Introduction to Load Testing
What is Load Testing?
Load testing (including stress testing, spike testing, and stability testing) is the technique of simulating real users interacting with your site, to see how it performs under heavy load.
By load testing your site, you can greatly reduce the risk of site failure in the event of a traffic surge in the future.
The Upside & Downside of Heavy Traffic
We’ve all seen websites crash under heavy traffic.
Traffic spikes can occur when you launch a new product or feature, run a marketing campaign, or get featured on a popular blog or news site. Sometimes these surges in traffic result from careful planning and execution, and sometimes they take you completely by surprise.
High traffic events are high stakes for your business! If your site handles the extra traffic and delivers a great experience to everyone, you win. But if your site crashes, it will be a stressful and costly failure.
Reducing Risk from High Traffic Events
Load testing is a way to prepare for heavy traffic, by simulating a lot of users hitting your site at once.
By testing ahead of time, you can find out how your site will respond when the flood of real users hits. You’ll get advance warning of your site’s limitations.
Even better, you can use the findings from your load tests to tune and optimize your site until it performs flawlessly.
Load and stress testing can help you answer questions like these…
- Will my site perform well on our busiest day of the year?
- Do I have enough cloud infrastructure or hardware to run this application at scale?
- Is autoscaling working properly?
- Does my app deliver fast response times and a good user experience even under peak load?
- When pushed to the breaking point, does my application recover gracefully, or crash hard and lose data?
- Are there concurrency issues or “heisenbugs” in my application that only surface under heavy load?
- Do I have memory leaks or resource exhaustion that appears after extended usage?
- Are our redundancy and failover systems in place and working properly?
Answering these questions with concrete data is critical if you want to deliver a fast and seamless user experience to your customers.
Acceptance Load Testing
A primary goal of most load testing efforts is to answer the question: will my site deliver acceptable performance even under peak load?
To have a chance at answering that question, you’ll first need specific requirements defining:
- The step-by-step user behavior or behaviors to be tested.
- The worst-case acceptable performance threshold for an individual user.

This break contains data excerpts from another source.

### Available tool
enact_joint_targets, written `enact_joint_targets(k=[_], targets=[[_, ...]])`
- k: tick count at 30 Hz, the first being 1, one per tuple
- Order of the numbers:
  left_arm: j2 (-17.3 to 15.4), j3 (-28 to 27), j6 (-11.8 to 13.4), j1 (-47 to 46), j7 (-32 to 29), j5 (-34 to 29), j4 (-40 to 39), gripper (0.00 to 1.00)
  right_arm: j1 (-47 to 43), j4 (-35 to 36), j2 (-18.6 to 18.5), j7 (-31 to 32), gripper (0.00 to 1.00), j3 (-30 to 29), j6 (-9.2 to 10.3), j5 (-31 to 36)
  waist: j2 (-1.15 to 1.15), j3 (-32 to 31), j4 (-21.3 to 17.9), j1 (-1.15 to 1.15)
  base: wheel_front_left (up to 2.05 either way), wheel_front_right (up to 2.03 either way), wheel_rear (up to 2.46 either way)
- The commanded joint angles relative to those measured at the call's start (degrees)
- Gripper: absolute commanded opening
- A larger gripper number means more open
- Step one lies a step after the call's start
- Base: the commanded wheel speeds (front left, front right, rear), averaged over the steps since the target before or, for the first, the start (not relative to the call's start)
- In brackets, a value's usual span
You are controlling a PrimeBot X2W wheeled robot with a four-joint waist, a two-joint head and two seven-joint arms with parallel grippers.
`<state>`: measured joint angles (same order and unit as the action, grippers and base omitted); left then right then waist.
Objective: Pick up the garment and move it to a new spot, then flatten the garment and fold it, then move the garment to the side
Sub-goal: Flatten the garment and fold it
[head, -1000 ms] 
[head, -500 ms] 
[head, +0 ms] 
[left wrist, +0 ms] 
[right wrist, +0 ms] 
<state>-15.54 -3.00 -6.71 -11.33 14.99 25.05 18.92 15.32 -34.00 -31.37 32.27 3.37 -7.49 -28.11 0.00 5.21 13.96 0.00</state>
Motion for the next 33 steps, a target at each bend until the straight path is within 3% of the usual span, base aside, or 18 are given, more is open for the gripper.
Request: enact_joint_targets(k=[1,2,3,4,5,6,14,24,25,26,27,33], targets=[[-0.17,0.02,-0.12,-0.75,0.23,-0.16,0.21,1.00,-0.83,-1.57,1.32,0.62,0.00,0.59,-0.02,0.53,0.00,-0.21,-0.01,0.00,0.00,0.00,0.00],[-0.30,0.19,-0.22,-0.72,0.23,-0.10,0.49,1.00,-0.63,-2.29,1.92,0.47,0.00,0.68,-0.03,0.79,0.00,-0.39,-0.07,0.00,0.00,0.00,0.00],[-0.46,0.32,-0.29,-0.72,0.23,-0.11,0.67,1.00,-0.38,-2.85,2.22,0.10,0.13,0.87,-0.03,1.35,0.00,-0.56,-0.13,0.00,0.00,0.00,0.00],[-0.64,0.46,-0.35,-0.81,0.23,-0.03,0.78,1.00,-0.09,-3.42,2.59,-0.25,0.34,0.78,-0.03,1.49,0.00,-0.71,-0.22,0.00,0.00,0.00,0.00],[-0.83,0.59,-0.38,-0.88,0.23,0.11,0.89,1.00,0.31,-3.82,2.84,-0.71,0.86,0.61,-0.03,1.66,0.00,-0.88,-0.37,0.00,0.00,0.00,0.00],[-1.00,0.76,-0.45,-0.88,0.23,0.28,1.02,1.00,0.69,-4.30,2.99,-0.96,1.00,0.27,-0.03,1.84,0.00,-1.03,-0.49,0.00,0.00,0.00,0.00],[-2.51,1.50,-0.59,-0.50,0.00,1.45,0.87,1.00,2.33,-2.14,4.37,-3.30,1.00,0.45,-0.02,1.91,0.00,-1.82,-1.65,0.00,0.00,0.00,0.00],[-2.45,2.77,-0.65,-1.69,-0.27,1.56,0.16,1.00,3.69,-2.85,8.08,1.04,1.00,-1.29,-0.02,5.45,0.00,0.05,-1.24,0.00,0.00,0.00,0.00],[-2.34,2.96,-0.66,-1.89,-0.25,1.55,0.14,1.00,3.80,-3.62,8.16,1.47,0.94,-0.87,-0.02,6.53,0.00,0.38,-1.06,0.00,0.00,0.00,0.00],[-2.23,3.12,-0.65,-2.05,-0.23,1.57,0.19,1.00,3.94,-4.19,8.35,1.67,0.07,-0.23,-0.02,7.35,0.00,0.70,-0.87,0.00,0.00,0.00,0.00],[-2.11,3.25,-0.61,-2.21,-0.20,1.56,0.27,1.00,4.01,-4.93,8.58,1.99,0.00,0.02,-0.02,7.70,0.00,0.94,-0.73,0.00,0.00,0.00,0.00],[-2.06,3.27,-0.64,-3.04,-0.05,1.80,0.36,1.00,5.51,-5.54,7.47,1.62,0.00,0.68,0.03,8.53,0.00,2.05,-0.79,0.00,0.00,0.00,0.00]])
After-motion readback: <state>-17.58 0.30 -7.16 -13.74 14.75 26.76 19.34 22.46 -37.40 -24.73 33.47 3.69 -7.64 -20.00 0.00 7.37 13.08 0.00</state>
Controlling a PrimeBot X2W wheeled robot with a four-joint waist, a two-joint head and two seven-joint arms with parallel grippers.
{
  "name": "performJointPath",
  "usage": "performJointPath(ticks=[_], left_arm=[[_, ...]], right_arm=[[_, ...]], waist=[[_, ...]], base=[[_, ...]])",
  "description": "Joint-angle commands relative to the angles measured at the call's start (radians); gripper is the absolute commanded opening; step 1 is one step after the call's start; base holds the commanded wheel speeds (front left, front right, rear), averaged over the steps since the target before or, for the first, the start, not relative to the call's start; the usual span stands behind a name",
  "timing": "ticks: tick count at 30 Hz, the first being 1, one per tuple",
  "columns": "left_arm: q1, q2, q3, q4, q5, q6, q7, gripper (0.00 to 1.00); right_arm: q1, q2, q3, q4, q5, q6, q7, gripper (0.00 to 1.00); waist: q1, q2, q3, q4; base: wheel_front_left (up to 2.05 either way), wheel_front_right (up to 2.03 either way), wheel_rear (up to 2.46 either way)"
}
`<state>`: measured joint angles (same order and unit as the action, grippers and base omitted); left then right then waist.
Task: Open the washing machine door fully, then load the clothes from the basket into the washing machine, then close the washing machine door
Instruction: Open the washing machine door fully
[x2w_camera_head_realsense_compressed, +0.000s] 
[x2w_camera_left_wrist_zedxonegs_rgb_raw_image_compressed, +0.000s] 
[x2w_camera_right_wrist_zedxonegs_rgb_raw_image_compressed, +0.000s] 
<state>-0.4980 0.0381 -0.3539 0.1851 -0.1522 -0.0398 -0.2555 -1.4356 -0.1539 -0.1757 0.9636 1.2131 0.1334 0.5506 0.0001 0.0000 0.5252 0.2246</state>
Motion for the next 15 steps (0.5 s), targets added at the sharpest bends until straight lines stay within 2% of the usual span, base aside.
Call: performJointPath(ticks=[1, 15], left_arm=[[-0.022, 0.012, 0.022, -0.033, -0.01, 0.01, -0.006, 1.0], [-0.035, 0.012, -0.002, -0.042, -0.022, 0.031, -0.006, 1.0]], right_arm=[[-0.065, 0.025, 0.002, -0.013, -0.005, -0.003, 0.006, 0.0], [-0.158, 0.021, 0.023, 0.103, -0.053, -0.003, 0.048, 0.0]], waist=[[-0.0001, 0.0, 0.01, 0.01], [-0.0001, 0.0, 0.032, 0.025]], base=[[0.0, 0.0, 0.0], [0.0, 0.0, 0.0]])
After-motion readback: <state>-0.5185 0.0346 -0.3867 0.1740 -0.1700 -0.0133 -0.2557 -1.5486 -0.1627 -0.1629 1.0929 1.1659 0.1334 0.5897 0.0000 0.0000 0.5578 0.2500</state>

- The peak number of concurrent users or transactions per second.
There are different ways you could state your concrete requirements, but it’s important to address all three dimensions: user behavior, acceptable performance thresholds, and peak load.
If you’re working with colleagues or stakeholders, the process of gathering these requirements might not sound fun, but it’s an opportunity to align everyone’s expectations around the testing effort.
Having clear requirements makes it easy for everyone to agree whether the load test passed or failed. That way, everyone on your team arrives at the same conclusion about whether the site is ready for heavy traffic.
Exploratory Load Testing
Load testing techniques can be useful even if you don’t yet have specific performance or scalability requirements.
In the early stages of a project, you may want to run some exploratory load tests just to see what performance and scalability bottlenecks you encounter.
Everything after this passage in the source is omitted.